The expected answer is the set of lines in the data below between the line holding "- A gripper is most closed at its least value" and the line holding "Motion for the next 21", inclusive, written out exactly.
========
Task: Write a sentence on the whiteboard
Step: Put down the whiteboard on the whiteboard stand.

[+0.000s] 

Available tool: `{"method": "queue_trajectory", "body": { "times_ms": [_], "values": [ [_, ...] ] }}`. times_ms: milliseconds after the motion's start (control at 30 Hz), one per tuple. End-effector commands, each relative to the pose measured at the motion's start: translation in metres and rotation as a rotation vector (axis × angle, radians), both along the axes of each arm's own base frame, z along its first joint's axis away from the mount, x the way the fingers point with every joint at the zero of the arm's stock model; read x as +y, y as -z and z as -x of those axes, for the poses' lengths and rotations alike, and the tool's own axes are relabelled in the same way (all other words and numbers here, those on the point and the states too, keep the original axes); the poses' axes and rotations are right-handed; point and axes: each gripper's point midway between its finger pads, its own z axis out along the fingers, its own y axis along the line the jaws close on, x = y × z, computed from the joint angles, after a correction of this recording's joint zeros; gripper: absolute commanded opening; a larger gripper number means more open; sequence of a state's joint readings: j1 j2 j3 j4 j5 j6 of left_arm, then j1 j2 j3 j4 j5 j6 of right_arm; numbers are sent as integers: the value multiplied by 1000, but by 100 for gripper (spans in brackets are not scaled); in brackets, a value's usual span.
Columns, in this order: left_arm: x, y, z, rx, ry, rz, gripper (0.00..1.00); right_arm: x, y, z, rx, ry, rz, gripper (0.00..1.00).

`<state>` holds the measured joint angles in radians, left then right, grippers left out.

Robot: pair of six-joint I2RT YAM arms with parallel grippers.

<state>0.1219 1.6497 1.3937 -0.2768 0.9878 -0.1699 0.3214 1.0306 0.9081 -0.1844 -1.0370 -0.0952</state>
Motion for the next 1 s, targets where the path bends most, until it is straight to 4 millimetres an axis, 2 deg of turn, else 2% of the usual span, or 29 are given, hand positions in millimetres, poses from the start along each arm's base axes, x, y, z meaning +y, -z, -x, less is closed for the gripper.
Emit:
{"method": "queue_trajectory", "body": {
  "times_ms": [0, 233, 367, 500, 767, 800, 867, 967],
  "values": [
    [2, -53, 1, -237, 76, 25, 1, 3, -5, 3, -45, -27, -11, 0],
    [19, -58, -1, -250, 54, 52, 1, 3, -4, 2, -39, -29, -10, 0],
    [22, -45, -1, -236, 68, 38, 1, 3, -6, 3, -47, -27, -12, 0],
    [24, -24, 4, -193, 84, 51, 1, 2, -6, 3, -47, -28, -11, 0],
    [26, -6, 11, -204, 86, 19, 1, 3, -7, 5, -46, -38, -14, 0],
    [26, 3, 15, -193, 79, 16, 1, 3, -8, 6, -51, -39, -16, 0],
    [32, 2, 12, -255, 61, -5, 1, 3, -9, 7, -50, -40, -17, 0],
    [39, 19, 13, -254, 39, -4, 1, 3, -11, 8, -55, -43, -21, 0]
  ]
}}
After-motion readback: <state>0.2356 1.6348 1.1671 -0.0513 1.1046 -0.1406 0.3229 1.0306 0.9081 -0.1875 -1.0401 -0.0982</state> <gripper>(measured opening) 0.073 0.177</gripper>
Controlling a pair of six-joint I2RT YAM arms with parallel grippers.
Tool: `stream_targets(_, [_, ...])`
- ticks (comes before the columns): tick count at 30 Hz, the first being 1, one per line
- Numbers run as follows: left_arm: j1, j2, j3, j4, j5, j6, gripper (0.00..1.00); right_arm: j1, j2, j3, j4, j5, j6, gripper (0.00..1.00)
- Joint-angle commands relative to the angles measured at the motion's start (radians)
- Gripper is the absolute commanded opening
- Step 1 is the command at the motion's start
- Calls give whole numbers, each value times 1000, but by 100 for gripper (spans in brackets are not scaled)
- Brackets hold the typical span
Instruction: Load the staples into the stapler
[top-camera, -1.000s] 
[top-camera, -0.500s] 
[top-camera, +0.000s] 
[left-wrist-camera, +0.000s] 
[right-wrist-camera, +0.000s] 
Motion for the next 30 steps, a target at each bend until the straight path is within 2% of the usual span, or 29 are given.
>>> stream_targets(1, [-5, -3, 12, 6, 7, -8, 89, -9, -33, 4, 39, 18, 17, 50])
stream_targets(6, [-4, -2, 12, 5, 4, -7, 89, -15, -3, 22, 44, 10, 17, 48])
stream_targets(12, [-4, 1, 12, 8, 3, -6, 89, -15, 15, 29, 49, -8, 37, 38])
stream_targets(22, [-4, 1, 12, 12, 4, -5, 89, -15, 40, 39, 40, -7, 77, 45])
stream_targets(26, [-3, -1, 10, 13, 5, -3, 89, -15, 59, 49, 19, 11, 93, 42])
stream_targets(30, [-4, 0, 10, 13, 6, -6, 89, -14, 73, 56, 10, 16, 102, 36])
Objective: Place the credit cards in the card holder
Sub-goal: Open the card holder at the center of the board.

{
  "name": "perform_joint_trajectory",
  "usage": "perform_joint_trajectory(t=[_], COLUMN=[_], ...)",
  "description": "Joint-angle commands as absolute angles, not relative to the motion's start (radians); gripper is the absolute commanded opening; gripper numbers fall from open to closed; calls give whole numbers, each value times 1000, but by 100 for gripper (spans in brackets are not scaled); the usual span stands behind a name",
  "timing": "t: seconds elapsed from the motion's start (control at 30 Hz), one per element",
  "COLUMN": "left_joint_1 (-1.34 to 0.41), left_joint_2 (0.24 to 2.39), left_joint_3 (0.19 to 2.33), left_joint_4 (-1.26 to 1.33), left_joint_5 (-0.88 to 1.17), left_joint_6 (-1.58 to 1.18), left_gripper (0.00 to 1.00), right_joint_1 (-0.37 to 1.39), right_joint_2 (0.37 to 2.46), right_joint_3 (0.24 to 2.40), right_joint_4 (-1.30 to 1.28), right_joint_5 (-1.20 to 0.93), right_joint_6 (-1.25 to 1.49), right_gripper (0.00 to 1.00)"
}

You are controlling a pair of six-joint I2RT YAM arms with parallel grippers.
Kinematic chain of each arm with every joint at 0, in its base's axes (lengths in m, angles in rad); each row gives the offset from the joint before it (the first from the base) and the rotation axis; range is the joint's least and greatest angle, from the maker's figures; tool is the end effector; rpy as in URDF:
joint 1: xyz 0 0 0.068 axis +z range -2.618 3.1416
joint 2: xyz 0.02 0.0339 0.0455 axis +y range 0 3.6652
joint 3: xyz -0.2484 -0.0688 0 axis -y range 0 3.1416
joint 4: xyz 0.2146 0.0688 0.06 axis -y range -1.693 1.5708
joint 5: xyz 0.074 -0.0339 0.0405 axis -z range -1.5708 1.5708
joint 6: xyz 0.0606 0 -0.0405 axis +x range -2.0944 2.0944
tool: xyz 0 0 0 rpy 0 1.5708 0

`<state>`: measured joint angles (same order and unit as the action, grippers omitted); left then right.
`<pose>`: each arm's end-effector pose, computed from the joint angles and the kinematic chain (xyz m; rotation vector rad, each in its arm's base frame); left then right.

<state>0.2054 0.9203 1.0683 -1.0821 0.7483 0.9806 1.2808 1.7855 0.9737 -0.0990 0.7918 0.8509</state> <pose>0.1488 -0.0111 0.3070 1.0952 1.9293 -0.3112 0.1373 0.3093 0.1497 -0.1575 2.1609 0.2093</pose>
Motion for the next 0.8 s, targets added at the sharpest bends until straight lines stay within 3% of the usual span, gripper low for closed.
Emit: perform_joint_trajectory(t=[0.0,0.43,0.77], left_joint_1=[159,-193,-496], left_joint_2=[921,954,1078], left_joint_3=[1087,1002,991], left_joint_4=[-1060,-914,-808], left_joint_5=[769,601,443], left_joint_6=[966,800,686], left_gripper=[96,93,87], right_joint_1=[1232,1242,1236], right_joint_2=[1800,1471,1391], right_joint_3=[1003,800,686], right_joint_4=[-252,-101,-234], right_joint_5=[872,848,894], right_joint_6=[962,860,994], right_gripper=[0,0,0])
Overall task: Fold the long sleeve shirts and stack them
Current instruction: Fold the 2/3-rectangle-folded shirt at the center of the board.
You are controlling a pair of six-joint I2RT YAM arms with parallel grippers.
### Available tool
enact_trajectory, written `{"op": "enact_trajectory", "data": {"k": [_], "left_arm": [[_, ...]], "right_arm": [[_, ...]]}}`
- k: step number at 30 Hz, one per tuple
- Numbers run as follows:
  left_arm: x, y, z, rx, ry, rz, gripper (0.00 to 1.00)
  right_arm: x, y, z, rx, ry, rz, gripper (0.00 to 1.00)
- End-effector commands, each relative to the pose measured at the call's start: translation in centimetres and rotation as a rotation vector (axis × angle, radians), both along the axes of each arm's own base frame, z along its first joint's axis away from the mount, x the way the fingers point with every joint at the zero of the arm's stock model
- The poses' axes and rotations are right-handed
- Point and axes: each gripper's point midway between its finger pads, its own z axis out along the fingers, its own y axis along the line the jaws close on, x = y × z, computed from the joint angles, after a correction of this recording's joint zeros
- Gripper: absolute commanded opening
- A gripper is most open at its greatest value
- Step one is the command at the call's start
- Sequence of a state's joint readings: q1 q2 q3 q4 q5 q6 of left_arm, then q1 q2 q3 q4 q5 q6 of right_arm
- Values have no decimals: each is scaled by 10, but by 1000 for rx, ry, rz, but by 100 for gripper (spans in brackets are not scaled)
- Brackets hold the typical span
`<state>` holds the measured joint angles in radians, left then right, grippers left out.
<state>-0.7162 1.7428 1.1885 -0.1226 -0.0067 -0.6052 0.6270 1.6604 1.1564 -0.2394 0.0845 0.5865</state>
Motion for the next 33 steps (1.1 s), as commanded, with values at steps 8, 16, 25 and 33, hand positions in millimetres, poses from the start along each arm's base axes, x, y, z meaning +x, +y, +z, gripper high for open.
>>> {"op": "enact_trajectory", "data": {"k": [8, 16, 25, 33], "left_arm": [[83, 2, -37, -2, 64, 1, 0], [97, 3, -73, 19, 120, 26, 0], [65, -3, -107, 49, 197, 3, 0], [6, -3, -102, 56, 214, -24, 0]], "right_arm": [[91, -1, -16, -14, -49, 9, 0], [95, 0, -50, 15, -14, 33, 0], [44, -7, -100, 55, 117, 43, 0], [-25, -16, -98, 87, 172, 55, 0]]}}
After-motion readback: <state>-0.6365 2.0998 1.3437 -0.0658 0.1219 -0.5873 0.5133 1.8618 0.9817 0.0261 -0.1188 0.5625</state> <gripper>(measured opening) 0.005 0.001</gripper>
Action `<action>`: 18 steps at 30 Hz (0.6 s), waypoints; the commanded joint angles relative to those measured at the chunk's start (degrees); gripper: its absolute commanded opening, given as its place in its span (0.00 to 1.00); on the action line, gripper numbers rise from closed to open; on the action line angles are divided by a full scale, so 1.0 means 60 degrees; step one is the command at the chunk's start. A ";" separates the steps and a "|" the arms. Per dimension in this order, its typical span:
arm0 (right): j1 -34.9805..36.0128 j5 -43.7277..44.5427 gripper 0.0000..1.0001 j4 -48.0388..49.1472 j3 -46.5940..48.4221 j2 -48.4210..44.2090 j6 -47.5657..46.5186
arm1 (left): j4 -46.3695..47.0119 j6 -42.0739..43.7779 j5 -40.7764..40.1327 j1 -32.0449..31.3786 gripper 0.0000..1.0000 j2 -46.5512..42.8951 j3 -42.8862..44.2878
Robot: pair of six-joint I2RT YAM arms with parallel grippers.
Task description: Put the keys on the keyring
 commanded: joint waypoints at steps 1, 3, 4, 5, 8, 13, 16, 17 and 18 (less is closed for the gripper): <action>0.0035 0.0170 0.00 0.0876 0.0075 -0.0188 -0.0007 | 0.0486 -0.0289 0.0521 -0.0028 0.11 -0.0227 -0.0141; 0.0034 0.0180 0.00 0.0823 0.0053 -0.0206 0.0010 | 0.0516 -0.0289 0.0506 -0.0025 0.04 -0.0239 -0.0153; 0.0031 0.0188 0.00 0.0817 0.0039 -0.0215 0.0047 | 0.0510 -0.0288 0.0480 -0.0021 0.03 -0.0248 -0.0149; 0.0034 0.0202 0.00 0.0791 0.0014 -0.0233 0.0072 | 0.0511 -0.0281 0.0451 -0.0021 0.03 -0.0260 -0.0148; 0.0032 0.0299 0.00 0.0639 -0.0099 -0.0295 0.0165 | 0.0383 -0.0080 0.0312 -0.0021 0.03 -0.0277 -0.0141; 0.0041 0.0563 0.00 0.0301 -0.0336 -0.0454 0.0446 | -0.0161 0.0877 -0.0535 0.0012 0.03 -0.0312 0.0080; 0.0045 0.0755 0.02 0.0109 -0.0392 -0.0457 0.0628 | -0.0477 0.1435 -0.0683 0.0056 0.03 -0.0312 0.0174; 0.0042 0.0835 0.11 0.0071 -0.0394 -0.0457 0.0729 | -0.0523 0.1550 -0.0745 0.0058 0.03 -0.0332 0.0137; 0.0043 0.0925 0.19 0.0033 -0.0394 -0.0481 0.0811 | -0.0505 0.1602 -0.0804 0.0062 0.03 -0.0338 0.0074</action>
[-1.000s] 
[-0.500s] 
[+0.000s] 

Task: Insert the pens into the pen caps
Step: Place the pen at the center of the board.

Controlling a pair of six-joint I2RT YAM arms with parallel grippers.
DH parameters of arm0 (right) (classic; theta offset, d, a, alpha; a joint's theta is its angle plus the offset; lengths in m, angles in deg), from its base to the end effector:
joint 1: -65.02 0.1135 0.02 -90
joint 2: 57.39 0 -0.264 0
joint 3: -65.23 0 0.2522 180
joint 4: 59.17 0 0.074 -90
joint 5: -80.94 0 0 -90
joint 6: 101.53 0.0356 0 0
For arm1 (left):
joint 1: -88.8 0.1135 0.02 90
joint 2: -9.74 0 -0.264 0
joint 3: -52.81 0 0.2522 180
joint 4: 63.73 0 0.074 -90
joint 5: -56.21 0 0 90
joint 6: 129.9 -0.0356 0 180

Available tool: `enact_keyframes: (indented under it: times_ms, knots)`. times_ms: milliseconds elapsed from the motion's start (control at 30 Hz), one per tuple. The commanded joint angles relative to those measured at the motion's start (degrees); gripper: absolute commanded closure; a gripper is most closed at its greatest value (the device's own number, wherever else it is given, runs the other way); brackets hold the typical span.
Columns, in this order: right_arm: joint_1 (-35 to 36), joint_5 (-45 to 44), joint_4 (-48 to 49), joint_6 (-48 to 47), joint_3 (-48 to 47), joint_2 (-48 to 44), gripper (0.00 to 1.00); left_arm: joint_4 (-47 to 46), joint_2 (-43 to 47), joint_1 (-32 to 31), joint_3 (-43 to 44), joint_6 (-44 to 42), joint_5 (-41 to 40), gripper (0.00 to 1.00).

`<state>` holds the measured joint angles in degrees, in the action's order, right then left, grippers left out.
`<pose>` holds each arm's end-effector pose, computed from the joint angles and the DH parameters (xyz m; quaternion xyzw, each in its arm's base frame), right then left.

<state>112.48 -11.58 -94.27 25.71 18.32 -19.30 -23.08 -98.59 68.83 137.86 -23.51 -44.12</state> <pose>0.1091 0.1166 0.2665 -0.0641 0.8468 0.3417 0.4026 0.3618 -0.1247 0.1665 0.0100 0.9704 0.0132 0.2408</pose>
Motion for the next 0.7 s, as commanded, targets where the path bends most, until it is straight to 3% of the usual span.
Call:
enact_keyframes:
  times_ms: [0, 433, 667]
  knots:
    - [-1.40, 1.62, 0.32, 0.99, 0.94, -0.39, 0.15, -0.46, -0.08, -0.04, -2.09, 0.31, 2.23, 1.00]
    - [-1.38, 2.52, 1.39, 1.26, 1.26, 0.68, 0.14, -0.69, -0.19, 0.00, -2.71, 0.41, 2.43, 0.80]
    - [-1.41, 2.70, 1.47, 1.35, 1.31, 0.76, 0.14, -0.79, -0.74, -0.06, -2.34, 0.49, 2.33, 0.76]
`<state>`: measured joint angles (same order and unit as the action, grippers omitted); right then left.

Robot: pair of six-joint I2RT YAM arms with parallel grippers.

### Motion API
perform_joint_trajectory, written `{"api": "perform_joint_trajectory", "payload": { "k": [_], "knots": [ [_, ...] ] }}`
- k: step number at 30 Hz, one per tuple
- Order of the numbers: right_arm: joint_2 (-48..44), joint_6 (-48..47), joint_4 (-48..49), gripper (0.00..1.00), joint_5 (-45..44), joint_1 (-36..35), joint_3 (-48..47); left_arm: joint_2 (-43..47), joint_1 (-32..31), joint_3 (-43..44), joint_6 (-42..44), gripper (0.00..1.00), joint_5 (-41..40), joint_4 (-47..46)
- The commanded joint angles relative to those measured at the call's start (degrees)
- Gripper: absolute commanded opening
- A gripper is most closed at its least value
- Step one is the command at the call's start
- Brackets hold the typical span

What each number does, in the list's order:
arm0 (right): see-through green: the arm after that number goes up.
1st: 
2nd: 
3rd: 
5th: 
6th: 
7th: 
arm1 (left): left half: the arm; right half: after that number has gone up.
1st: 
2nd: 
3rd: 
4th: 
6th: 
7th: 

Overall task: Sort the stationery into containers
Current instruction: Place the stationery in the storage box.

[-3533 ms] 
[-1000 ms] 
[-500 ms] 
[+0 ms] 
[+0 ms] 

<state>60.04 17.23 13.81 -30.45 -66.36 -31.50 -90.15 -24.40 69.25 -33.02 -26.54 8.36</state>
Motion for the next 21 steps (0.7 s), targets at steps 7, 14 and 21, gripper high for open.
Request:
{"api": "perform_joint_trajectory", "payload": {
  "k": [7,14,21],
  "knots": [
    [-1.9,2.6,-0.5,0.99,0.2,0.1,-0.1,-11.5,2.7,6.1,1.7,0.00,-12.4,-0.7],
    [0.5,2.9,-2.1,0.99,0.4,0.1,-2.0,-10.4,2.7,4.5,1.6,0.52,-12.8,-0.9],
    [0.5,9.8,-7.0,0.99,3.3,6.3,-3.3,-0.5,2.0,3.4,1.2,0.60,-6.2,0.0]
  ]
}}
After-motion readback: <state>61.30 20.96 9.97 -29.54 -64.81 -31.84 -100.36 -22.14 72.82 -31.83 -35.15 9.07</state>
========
**Exercise answer**
- A gripper is most closed at its least value
- Step one is the command at the call's start
- Brackets hold the typical span

What each number does, in the list's order:
arm0 (right): see-through green: the arm after that number goes up.
1st: 
2nd: 
3rd: 
5th: 
6th: 
7th: 
arm1 (left): left half: the arm; right half: after that number has gone up.
1st: 
2nd: 
3rd: 
4th: 
6th: 
7th: 

Overall task: Sort the stationery into containers
Current instruction: Place the stationery in the storage box.

[-3533 ms] 
[-1000 ms] 
[-500 ms] 
[+0 ms] 
[+0 ms] 

<state>60.04 17.23 13.81 -30.45 -66.36 -31.50 -90.15 -24.40 69.25 -33.02 -26.54 8.36</state>
Motion for the next 21 steps (0.7 s), targets at steps 7, 14 and 21, gripper high for open.

The answer was written out completely.